Gas statt Braunkohle: Als größter Stromversorger in Sachsen-Anhalt will das Kraftwerk Schkopau umrüsten und so den CO2-Ausstoß senken. Nach Angaben des Landesverwaltungsamtes ist hier unter anderem ein Gas- und Dampfturbinenkraftwerk sowie eine Industriegasturbinenanlage geplant. Für den vorzeitigen Beginn von Maßnahmen sei bereits eine Zulassung erteilt worden.
So sollen in Zukunft der benachbarte Chemiepark mit Prozessdampf und Strom sowie das öffentliche Stromnetz umweltfreundlicher versorgt werden – mit deutlich weniger Kohlendioxid-Emissionen als zuvor. Das Kraftwerk, betrieben von der Saale Energie GmbH, spielt dabei eine zentrale Rolle in der öffentlichen Stromversorgung Sachsen-Anhalts.

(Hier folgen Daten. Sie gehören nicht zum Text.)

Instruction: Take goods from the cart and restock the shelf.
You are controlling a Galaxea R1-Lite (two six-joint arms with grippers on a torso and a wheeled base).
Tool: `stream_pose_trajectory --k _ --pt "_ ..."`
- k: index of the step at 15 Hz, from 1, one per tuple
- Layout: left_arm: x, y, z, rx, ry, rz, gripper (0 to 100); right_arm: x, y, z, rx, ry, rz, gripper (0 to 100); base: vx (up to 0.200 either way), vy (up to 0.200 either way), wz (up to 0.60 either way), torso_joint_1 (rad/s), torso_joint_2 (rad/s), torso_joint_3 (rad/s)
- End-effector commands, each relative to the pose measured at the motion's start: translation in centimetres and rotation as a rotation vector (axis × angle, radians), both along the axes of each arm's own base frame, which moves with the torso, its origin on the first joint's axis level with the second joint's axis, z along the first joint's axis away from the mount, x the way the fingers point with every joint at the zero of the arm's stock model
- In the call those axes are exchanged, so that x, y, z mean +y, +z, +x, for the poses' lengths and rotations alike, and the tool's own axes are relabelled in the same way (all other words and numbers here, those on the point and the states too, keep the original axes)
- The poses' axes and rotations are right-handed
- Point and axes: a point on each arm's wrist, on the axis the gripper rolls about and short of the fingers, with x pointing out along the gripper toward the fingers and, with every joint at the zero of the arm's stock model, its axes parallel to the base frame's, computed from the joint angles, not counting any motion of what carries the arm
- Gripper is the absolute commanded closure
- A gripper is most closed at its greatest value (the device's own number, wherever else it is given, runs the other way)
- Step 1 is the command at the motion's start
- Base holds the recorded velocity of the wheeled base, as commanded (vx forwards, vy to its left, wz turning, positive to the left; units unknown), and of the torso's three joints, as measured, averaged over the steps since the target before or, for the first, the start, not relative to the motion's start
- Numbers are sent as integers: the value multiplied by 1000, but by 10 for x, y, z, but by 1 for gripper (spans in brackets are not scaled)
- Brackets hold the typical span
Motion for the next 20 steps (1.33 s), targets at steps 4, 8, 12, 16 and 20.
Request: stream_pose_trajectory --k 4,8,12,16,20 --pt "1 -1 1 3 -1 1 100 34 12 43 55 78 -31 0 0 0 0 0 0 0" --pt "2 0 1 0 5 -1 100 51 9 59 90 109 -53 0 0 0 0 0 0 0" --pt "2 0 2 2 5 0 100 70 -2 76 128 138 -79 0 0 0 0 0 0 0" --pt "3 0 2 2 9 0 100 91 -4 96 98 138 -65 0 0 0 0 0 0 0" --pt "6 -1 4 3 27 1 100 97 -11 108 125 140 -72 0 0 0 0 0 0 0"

Bis Ende 2034 muss der Kohleausstieg geschafft sein, so ist es gesetzlich festgelegt. Ende November vergangenen Jahres hatte es in dem Kraftwerk gebrannt, wodurch beide Kraftwerksblöcke zeitweise außer Betrieb waren. Die Versorgung wurde in dieser Zeit von anderen Kraftwerken übernommen.